**Dataset section**
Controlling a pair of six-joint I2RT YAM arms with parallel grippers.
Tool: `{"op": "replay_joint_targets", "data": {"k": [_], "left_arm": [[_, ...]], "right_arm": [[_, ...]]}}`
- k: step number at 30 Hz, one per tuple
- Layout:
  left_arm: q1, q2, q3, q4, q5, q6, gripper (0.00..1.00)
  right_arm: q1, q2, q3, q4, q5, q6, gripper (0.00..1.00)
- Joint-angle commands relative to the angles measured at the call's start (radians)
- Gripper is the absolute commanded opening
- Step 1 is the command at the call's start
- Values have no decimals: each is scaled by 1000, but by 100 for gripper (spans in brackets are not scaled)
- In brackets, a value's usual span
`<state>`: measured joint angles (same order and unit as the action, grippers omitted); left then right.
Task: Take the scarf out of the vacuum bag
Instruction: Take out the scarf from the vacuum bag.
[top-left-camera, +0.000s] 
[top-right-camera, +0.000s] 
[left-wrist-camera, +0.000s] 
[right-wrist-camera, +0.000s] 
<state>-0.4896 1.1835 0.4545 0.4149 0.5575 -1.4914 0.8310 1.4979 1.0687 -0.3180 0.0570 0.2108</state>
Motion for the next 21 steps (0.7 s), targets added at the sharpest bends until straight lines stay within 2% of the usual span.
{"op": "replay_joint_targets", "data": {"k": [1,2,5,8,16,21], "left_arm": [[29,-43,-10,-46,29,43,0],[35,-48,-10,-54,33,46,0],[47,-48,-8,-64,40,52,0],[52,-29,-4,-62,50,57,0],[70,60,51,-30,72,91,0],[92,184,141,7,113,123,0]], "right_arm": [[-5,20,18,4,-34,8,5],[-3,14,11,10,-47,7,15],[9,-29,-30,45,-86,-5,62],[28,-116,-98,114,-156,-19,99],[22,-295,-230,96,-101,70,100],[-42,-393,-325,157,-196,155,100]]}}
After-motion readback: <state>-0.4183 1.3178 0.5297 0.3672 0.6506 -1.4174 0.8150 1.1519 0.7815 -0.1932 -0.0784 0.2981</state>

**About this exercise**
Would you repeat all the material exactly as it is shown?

**Output of the exercise**
Controlling a pair of six-joint I2RT YAM arms with parallel grippers.
Tool: `{"op": "replay_joint_targets", "data": {"k": [_], "left_arm": [[_, ...]], "right_arm": [[_, ...]]}}`
- k: step number at 30 Hz, one per tuple
- Layout:
  left_arm: q1, q2, q3, q4, q5, q6, gripper (0.00..1.00)
  right_arm: q1, q2, q3, q4, q5, q6, gripper (0.00..1.00)
- Joint-angle commands relative to the angles measured at the call's start (radians)
- Gripper is the absolute commanded opening
- Step 1 is the command at the call's start
- Values have no decimals: each is scaled by 1000, but by 100 for gripper (spans in brackets are not scaled)
- In brackets, a value's usual span
`<state>`: measured joint angles (same order and unit as the action, grippers omitted); left then right.
Task: Take the scarf out of the vacuum bag
Instruction: Take out the scarf from the vacuum bag.
[top-left-camera, +0.000s] 
[top-right-camera, +0.000s] 
[left-wrist-camera, +0.000s] 
[right-wrist-camera, +0.000s] 
<state>-0.4896 1.1835 0.4545 0.4149 0.5575 -1.4914 0.8310 1.4979 1.0687 -0.3180 0.0570 0.2108</state>
Motion for the next 21 steps (0.7 s), targets added at the sharpest bends until straight lines stay within 2% of the usual span.
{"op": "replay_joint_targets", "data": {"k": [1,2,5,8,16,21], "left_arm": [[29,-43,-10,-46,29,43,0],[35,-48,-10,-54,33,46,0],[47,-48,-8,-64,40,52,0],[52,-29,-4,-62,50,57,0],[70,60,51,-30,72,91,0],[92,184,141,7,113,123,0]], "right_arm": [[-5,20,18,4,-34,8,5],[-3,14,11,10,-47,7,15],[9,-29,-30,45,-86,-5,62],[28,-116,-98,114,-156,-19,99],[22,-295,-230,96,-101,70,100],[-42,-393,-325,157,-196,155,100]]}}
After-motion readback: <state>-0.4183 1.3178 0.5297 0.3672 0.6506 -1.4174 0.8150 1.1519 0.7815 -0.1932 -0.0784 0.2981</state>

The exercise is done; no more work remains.